D) 25 days For new issues that qualify for listing on an exchange or Nasdaq (NMS securities), the prospectus delivery requirement period in the aftermarket (after the effective date) is 25 days. For nonlisted and non-Nasdaq (non-NMS) securities, the period is 90 days. For an APO, the reqquirement for NMS securities is 0 days (no requirement). The APO of a non-NMS security is 40 days.

A company with previously issued shares outstanding wants to issue more shares to the public. These new shares are issued in what is known as A) a secondary registration. B) an initial public offering (IPO). C) a secondary market offering. D) An additional public offering (APO).

D) An additional public offering (APO). The first time that a company issues shares to the public, it engages in an IPO. Later offerings are known as subsequent primary offerings (SPOs) or APOs. The IPO and any SPO or APO are all issuer transactions and are, therefore, done in the primary market.

Which of the following best describes a final prospectus? A) Must be refiled with the SEC on an annual basis B) Filed with the Securities and Exchange Commission (SEC) but is never made available to the general public C) Used to solicit indications of interest in a new issue during the cooling-off period D) Meets the full and fair disclosure requirements of the Securities Act of 1933

D) Meets the full and fair disclosure requirements of the Securities Act of 1933 A prospectus is a disclosure document meant for distribution to the public. It must constitute full and fair disclosure of all material facts about the issuer and the security. Only a preliminary prospectus or tombstone ads can be used during the cooling-off period.

Ensuring that the investing public is fully informed about a security and its issuing company when shares are first sold in the primary market is covered under which of the following federal acts? A) Securities Exchange Act of 1934 B) Investment Company Act of 1940 C) Uniform Securities Act D) Securities Act of 1933

D) Securities Act of 1933 Companies looking to offer securities to the public must provide a prospectus to those who are approached to purchase the shares.
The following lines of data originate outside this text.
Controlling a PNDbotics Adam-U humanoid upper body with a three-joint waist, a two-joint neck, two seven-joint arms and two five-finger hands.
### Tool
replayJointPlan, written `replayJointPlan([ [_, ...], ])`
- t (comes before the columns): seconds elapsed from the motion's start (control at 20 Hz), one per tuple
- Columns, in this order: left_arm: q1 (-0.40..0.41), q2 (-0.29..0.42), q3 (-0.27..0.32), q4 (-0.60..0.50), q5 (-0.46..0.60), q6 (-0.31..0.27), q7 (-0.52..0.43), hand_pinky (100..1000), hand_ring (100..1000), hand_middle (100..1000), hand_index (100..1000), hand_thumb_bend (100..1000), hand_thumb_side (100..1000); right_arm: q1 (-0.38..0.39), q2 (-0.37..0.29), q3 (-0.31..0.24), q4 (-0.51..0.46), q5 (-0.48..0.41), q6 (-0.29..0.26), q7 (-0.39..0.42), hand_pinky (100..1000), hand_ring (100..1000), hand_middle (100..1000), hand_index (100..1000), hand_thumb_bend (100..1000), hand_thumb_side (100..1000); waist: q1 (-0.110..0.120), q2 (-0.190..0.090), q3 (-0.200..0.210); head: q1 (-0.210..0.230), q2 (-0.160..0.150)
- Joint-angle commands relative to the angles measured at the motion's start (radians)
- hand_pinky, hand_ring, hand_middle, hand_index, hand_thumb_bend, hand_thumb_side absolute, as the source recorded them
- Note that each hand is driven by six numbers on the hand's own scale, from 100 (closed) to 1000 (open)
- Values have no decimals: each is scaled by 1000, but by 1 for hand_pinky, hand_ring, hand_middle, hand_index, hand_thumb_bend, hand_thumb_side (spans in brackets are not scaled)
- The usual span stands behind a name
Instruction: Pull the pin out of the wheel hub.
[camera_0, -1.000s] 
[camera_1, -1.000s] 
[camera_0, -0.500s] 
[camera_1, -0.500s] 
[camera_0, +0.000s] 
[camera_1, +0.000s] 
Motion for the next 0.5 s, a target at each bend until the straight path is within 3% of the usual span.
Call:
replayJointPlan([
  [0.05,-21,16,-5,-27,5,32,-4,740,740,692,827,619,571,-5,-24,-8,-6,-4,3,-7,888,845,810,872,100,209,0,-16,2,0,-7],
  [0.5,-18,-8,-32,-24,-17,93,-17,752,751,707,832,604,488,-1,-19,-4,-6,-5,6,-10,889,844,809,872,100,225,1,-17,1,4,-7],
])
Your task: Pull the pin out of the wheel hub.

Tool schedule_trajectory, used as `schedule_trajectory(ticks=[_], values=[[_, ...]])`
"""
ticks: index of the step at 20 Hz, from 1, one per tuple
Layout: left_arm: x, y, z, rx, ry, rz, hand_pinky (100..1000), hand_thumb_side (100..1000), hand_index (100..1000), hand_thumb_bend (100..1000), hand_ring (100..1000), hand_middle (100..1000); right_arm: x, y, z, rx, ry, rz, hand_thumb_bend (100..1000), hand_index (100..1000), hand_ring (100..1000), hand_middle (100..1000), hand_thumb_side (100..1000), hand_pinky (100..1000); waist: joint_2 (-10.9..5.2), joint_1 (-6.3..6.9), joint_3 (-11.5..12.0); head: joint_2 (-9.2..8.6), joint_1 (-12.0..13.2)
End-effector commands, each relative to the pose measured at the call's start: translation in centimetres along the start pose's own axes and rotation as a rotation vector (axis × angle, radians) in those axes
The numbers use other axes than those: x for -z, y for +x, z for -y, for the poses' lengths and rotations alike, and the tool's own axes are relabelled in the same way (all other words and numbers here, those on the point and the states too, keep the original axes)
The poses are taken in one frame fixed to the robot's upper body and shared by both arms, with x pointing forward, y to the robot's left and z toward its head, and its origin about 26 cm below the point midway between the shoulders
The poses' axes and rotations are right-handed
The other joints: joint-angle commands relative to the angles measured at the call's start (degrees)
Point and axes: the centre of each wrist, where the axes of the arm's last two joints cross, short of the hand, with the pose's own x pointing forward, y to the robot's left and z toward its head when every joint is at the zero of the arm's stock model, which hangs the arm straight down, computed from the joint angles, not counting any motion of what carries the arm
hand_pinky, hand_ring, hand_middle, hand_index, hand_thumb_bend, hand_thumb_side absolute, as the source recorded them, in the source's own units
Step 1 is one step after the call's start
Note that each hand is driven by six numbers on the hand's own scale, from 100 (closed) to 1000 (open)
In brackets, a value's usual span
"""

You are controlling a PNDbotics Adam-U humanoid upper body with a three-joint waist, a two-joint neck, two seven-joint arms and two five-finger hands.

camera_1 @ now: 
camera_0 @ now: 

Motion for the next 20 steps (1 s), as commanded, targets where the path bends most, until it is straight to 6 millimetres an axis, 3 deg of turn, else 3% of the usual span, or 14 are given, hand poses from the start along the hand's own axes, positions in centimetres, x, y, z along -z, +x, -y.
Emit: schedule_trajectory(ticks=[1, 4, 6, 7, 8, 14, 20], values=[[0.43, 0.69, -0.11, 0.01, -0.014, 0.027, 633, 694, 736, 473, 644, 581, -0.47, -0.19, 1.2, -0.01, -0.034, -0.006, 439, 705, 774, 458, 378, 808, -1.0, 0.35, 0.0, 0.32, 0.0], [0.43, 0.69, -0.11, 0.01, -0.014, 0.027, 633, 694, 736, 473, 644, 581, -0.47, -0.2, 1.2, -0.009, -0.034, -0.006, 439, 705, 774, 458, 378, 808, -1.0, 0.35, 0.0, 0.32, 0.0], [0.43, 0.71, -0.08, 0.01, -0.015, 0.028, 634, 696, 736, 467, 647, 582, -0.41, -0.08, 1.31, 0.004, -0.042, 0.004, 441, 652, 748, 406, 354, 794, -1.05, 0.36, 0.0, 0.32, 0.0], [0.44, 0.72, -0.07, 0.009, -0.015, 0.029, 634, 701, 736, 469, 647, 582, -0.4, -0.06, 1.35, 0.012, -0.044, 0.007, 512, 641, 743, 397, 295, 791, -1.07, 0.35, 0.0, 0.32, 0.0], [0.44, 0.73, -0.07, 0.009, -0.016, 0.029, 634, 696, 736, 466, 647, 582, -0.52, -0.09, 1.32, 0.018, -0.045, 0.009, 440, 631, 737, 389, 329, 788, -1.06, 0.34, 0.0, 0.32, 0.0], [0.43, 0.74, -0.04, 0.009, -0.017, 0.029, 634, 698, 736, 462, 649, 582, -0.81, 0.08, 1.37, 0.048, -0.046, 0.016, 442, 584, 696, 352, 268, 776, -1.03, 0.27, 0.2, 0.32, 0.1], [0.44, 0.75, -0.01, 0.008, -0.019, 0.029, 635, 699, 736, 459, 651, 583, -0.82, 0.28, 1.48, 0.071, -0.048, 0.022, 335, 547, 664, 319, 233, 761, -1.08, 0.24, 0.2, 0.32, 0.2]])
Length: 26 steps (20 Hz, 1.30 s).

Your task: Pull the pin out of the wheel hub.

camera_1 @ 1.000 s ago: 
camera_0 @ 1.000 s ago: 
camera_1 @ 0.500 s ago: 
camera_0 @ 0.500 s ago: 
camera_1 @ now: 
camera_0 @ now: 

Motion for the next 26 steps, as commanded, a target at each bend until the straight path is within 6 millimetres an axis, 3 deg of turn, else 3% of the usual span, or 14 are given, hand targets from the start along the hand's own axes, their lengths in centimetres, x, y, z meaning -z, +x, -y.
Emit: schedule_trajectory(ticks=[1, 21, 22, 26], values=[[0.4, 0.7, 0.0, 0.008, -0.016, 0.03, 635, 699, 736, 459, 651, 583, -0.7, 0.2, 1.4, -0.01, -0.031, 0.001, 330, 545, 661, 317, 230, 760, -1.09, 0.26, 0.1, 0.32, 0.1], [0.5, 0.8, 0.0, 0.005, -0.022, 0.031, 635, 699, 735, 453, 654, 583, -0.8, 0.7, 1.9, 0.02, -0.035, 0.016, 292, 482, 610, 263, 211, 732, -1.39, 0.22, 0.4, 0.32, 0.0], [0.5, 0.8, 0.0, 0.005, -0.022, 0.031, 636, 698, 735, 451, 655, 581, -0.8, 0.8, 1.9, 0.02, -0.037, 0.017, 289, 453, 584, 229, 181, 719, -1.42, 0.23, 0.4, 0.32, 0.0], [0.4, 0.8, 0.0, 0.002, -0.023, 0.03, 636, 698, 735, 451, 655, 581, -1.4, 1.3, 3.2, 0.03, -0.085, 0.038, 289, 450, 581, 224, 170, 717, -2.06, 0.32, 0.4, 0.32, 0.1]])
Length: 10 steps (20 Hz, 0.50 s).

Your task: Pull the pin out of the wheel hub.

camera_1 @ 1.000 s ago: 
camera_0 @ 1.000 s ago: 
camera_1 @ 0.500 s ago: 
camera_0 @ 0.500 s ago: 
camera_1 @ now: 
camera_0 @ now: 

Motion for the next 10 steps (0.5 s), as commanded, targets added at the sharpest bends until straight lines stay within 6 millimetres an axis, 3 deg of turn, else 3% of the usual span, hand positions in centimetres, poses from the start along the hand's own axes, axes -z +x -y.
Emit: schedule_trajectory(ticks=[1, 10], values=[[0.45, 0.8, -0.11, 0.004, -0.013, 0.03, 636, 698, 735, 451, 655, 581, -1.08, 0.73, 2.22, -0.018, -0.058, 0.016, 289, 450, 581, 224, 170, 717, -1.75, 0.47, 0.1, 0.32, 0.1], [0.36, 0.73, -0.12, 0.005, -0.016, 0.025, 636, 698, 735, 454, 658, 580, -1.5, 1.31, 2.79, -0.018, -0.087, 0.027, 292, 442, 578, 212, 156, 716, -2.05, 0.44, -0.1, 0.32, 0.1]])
This requirement ensures that the investing public is fully informed about a new security and its issuing company.

Shelf offerings are covered under which if the following? A) The Bank Secrecy Act B) The Trust Indenture Act of 1939 C) The Investment Company Act of 1940 D) The Securities Act of 1933

D) The Securities Act of 1933 The shelf offering (registration) provision under the Securities Act of 1933 allows issuers to quickly raise capital when needed or when market conditions are favorable.